» **Task directions**: Extract all lines in the data that contain the word "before".

=== Section Start ===

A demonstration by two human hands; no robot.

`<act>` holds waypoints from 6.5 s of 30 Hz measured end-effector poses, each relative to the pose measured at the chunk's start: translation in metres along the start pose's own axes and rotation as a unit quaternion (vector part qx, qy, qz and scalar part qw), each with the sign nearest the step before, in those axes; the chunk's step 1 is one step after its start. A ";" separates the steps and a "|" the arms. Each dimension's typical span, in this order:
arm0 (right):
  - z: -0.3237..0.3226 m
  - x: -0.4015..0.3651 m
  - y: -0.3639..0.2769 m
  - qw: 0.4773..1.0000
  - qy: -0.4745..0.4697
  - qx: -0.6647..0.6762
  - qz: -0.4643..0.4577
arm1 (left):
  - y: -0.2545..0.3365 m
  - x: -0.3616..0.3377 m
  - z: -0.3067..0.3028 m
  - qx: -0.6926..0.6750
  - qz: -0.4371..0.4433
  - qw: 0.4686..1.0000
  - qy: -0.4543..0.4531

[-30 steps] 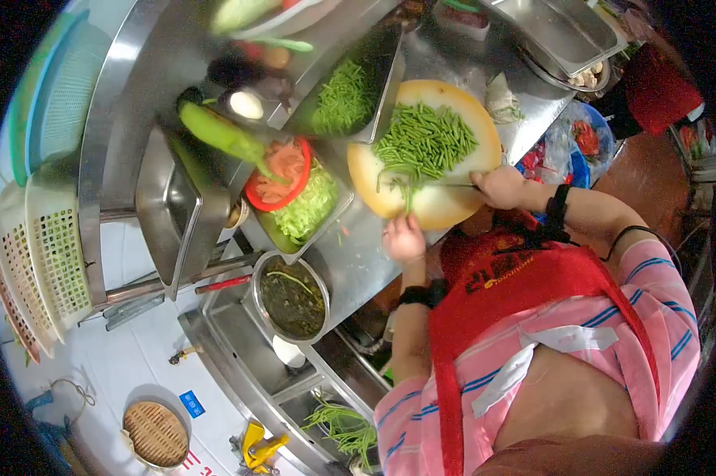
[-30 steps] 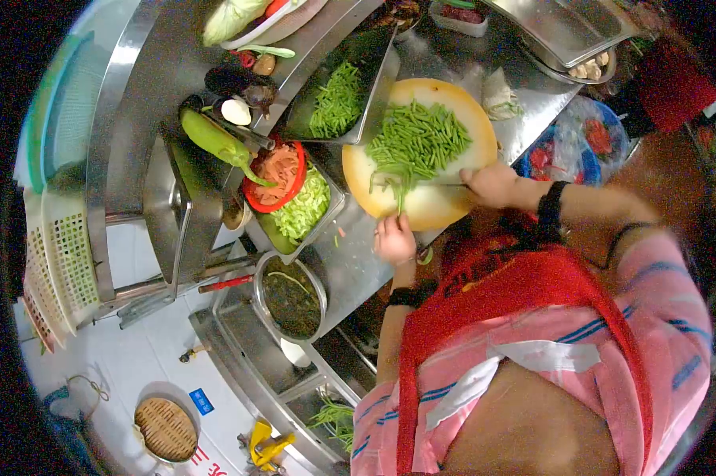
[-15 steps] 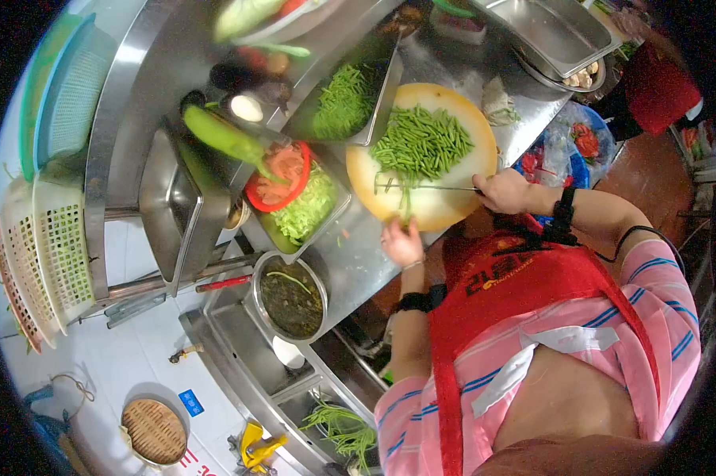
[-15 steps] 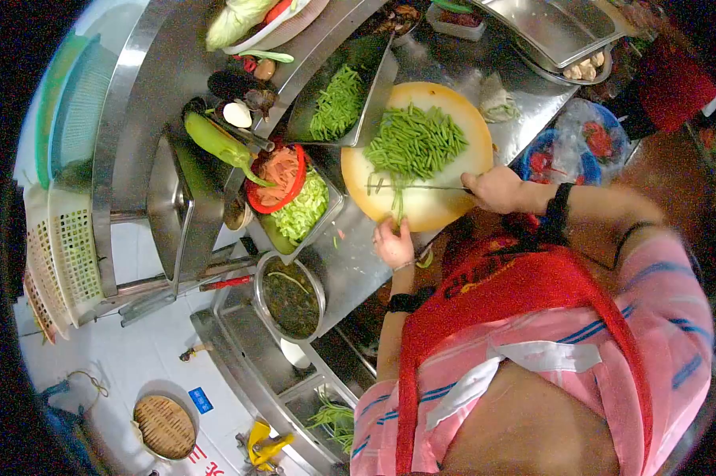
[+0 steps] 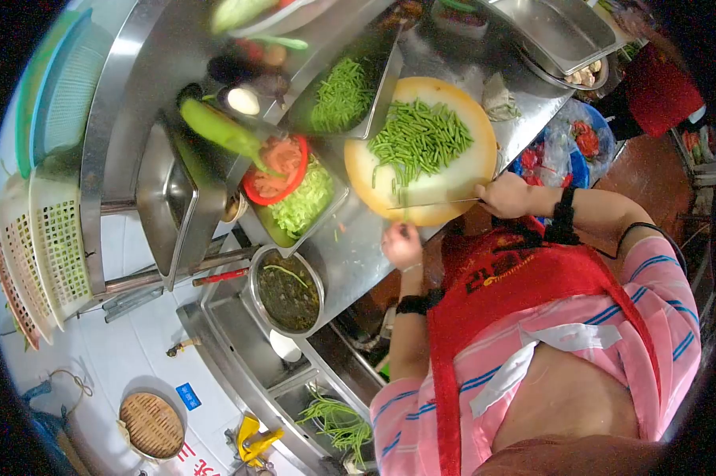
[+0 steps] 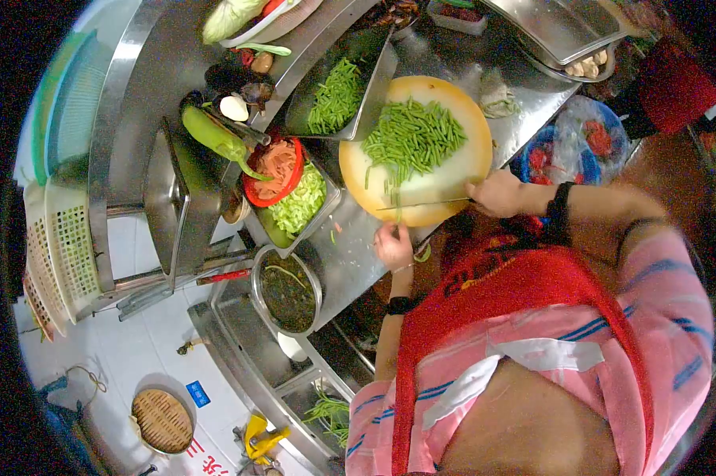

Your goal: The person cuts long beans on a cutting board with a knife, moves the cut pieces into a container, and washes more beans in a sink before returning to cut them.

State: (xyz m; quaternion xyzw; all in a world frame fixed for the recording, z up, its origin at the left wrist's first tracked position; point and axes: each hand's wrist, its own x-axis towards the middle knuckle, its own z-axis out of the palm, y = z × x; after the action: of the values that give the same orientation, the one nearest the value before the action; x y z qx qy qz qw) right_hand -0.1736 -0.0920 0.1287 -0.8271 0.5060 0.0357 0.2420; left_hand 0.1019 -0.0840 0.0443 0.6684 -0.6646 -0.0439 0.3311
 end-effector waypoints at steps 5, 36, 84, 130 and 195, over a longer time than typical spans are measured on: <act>-0.007 -0.005 0.008 1.000 -0.010 -0.003 -0.003 | 0.000 0.014 0.005 0.001 -0.082 0.995 -0.064; -0.003 -0.023 0.015 0.812 0.003 0.559 0.169 | 0.138 0.077 0.100 -0.159 -0.043 0.983 0.078; -0.027 -0.021 0.028 0.780 -0.010 0.619 0.089 | 0.154 0.131 0.083 -0.171 -0.010 0.984 0.045; 0.021 -0.029 0.066 0.710 -0.018 0.688 0.146 | 0.121 0.093 0.088 0.050 0.087 0.981 -0.164; -0.007 -0.037 0.101 0.960 0.211 0.181 -0.034 | 0.093 0.084 0.049 0.028 0.207 0.931 -0.298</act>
State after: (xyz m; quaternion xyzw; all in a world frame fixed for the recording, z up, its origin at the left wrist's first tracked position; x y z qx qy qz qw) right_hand -0.2796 -0.1020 0.1095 -0.7748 0.5154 -0.2398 0.2767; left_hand 0.0075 -0.1707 0.0852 0.4810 -0.8573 -0.1532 0.1007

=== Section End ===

» **Solution to this task**:
`<act>` holds waypoints from 6.5 s of 30 Hz measured end-effector poses, each relative to the pose measured at the chunk's start: translation in metres along the start pose's own axes and rotation as a unit quaternion (vector part qx, qy, qz and scalar part qw), each with the sign nearest the step before, in those axes; the chunk's step 1 is one step after its start. A ";" separates the steps and a "|" the arms. Each dimension's typical span, in this order:
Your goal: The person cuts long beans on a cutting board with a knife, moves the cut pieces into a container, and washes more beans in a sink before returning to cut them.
State: (xyz m; quaternion xyzw; all in a world frame fixed for the recording, z up, its origin at the left wrist's first tracked position; point and axes: each hand's wrist, its own x-axis towards the middle knuckle, its own z-axis out of the palm, y = z × x; after the action: of the values that give the same orientation, the one nearest the value before the action; x y z qx qy qz qw) right_hand -0.1736 -0.0920 0.1287 -0.8271 0.5060 0.0357 0.2420; left_hand 0.1019 -0.0840 0.0443 0.6684 -0.6646 -0.0439 0.3311

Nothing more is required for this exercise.